Relative dose intensity
The dose intensity was calculated by dividing the total dose of the agent administered by the number of weeks of treatment. The relative dose intensity (RDI) was calculated as the ratio of the actual dose intensity to that of the original regimen. The original regimen consisted of oxaliplatin 85 mg/m2, irinotecan 180 mg/m2, continuous intravenous infusion of 5-FU 2400 mg/m2, and bolus injection of 5-FU 400 mg/m2.
Statistical analysis
Univariate and multivariate analysis were undertaken to evaluate the associations of the pretreatment clinical data with the incidence of severe neutropenia, and the clinical data were compared between the following two groups: patients who developed severe neutropenia (≥ Grade 3) at any time during the chemotherapy and those who did not. The univariate associations between the incidence of severe neutropenia and the pretreatment clinical data were analyzed by the Chi-square test or Fisher’s exact test. Multivariate logistic regression analysis was undertaken to identify factors significantly associated with the incidence of severe neutropenia. We entered all the factors that were identified as being significant by univariate analysis with a significance level of less than 0.2 into the multivariate analysis model. All the statistical analyses were performed using R version 4.0.3 (R Core Team (2020). R: A language and environment for statistical computing. R Foundation for Statistical Computing, Vienna, Austria. URL https://www.R-project.org/). All reported p-values are two-sided and p < 0.05 was considered as being indicative of statistical significance.
Results
A total of 136 patients received mFOLFIRINOX between December 2013 and December 2014 at the National Cancer Hospital East; of these, 7 patients (5.1%) were excluded from this study because of administrating original FOLFIRINOX regimen, also 7 patients (5.1%) were excluded because of homozygosity for UGT1A1*28 or UGT1A1*6 or double-variant heterozygosity for UGT1A1*28 and UGT1A1*6. The remaining 122 patients were enrolled in this study. The baseline characteristics of the study subjects are summarized in Table 1. The median age of the patients was 65 years (range, 32–78 years), and 76 patients (62%) were male. The Eastern Cooperative Oncology Group (ECOG) performance status (PS) was 0 in 81 patients (66%) and 1 in 41 patients (34%). Of the 122, 96 patients (79%) had no history of prior chemotherapy. All the patients who were enrolled in this study underwent genetic analysis for determination of the UGT1A1 genotype; 72 (59%) patients had wild-type UGT1A1, 27 (22%) were heterozygous for UGT1A1*6, and 23 (19%) were heterozygous for UGT1A1*28. The median follow-up period was 513 days [range: 307–672 days] and the median number of treatment cycles were 8 cycles [range: 1–28 cycles]. None of the patients received granulocyte-colony stimulating factor (G-CSF), including pegfilgrastim, for primary prophylaxis.

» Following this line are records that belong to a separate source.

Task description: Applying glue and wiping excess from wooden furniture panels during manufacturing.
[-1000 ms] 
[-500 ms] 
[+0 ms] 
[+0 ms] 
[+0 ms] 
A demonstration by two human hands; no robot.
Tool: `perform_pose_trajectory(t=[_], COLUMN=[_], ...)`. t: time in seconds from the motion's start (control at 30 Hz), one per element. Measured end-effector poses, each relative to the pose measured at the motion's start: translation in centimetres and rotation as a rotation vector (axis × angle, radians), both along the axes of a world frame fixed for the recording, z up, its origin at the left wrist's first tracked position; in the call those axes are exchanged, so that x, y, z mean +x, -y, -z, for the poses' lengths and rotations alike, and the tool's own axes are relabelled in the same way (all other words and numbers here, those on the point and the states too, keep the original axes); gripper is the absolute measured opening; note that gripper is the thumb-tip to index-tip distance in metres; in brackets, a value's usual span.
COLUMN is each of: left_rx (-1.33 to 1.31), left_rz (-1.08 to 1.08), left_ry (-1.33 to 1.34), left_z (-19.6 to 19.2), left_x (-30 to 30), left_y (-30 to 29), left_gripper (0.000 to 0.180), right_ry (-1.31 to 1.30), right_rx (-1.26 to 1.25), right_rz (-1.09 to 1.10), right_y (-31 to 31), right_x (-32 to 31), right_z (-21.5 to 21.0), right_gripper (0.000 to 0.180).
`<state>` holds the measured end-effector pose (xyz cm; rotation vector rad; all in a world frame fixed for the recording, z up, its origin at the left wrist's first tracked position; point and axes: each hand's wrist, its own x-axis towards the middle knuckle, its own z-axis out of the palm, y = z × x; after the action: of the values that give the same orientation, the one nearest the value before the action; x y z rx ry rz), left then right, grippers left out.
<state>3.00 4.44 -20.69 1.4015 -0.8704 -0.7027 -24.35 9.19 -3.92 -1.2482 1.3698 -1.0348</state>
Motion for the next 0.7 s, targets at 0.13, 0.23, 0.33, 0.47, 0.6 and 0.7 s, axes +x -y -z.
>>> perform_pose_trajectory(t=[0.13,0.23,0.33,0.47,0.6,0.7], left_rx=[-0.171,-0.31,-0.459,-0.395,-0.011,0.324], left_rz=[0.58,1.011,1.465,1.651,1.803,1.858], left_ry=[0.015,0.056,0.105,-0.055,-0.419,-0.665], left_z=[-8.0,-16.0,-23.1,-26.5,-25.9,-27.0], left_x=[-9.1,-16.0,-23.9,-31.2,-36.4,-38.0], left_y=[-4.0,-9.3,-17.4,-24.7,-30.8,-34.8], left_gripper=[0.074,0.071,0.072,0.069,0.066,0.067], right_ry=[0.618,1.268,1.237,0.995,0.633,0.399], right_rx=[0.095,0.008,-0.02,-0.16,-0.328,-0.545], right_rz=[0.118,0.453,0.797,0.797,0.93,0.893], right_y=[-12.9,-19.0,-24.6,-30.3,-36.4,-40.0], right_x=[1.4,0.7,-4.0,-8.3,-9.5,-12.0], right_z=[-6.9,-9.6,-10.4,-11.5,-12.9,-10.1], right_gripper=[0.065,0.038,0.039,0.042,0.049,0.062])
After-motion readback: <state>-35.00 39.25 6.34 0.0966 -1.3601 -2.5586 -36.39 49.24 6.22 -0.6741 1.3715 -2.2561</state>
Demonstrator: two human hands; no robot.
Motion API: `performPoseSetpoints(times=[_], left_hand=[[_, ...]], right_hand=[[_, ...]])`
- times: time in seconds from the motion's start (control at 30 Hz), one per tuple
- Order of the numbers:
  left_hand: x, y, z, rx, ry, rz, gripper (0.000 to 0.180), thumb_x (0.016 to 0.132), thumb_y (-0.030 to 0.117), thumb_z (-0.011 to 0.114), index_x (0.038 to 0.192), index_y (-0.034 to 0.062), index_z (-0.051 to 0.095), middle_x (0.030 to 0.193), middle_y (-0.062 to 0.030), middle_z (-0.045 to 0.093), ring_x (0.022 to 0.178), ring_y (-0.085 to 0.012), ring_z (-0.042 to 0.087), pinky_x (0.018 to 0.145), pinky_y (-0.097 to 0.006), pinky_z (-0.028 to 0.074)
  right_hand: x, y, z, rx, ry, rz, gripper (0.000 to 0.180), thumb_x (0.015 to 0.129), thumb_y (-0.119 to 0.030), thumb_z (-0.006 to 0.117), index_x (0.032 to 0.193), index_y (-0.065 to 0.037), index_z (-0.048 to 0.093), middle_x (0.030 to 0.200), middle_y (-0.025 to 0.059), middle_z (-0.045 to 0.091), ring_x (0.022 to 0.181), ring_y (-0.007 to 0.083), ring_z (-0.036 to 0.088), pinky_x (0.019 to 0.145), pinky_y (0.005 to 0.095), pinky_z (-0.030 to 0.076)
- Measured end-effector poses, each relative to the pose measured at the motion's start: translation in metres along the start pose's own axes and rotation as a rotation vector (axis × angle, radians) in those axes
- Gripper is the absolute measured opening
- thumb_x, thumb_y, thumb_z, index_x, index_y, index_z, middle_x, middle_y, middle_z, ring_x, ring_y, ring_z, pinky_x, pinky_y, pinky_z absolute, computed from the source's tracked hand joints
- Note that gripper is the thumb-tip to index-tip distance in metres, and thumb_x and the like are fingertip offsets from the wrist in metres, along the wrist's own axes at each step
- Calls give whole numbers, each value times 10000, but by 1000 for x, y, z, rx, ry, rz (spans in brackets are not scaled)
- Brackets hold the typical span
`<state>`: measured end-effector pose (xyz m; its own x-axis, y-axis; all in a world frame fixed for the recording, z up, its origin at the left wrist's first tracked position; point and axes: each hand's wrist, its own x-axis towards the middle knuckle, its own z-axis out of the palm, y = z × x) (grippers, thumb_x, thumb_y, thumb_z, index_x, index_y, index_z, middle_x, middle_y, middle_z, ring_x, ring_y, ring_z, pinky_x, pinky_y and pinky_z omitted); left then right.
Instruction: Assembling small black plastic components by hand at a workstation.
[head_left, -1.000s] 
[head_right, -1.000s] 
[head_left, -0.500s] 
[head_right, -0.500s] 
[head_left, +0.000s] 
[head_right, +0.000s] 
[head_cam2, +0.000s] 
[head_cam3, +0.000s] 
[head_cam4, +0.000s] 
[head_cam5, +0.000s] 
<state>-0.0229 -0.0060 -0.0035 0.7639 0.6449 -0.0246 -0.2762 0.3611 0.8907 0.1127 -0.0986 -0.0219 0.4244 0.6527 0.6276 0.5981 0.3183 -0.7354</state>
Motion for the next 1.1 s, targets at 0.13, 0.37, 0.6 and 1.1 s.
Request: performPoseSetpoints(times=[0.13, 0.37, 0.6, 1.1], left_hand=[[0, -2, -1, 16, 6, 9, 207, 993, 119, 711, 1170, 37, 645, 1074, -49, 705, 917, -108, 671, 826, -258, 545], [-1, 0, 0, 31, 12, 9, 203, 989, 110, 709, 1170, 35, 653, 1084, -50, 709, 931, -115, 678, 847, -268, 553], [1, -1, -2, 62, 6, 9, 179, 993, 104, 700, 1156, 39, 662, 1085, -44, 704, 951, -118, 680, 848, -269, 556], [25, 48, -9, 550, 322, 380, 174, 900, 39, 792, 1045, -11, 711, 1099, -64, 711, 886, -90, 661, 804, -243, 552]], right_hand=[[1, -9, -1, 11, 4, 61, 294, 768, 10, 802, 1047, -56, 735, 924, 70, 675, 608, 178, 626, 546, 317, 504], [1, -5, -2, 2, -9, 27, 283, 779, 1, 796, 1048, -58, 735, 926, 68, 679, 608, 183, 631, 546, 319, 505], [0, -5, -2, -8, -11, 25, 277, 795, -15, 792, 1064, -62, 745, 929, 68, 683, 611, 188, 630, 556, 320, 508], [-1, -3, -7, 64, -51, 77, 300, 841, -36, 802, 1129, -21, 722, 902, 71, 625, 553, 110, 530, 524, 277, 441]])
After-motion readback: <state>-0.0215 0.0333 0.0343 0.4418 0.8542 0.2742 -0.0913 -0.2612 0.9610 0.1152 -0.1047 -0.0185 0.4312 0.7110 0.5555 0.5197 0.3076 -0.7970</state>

Of the 122 eligible patients, 62 patients (51%) and 10 patients (8%) developed severe neutropenia and FN, respectively (Table 2). Of the 62 patients who developed severe neutropenia, 40 patients (65%) developed grade 3 neutropenia, and 22 patients (35%) developed grade 4 neutropenia, with the time of onset in 43 patients (69%) in the first cycle, 8 patients (13%) in the second cycle and 11 patients (18%) in the third or later cycles. Of the 43 patients who developed severe neutropenia in the first cycle, 15 patients received G-CSF. Of the 10 patients who developed FN, the condition developed during the first cycle in 7 patients (70%), and during the second or later cycles in 3 patients (30%). Of the 7 patients who developed FN in the first cycle, 5 patients received G-CSF. The RDIs of oxaliplatin, irinotecan and continuous intravenous infusion of 5-FU were 68.3%, 66.7% and 77.8%, respectively (Table 3), and none of the patients received increased doses of the mFOLFIRINOX regimen.
To identify the risk factors for severe neutropenia, the associations between the incidence of grade 3/4 neutropenia and the patient characteristics were analyzed by univariate analysis (Table 4). The patients were classified into the “Non-grade 3/4 neutropenia” group (60 patients, 49%) and the “Grade 3/4 neutropenia” group (62 patients, 51%). The univariate analysis identified the following factors as being significant, with p-values of less than 0.2: female sex, heterozygosity for UGT1A1 UGT1A1*28 or UGT1A1*6, and a low baseline white blood cell (WBC) count, low baseline neutrophil count, low hemoglobin level, high serum alanine aminotransferase level, high serum total bilirubin level, and low serum albumin level at the study baseline. When these factors were entered into a multivariate analysis, only a low WBC count (odds ratio [OR], 14.50; 95% confidence interval (CI), 3.27–111.14; p = 0.002) and presence of heterozygosity for UGT1A1*28 or UGT1A1*6 polymorphism (OR, 2.84; 95% CI, 1.18–7.17; p = 0.023) were identified as independent risk factors (Table 4). Severe neutropenia was observed in 22 (91.7%) of the patients with low WBC count at the baseline, 30 (60%) of the patients with UGT1A1 heterozygous for UGT1A1*28 or UGT1A1*6 polymorphism, and 10 (100.0%) of the patients had both of the above factors. The results of the risk factor analysis for severe neutropenia in patients who received mFOLFIRINOX as 1st line therapy are shown in Supplementary Table S1. These results were not different from the results in the overall enrolled patient population. In addition, Table 4 shows that the incidence of severe neutropenia was not significantly different between 1st line and 2nd or later line chemotherapies. Therefore, we conducted the analysis using the data of all patients.
Discussion
FN is associated with an increased risk of prolonged hospitalization, worse clinical outcomes, and life-threatening complications. Chemotherapeutic regimens that are associated with a high incidence of FN (> 20%) in chemo-naïve patients are considered as being high-risk regimens, and prophylactic administration of G-CSF is recommended in such patients14. Therefore, mFOLFIRINOX was devised to reduce the incidence of toxicities, including neutropenia and FN, associated with FOLFIRINOX. In this study, we retrospectively evaluated the incidence of FN and severe neutropenia associated with mFOLFIRINOX therapy, in order to identify the risk factors for severe neutropenia. The single-institution study was undertaken using the same unified method for tumor staging and identical treatment regimens and the same protocol for follow-up of blood sampling and administration of G-CSF, and we provided supportive care throughout, which enabled us to confirm important predictive factors.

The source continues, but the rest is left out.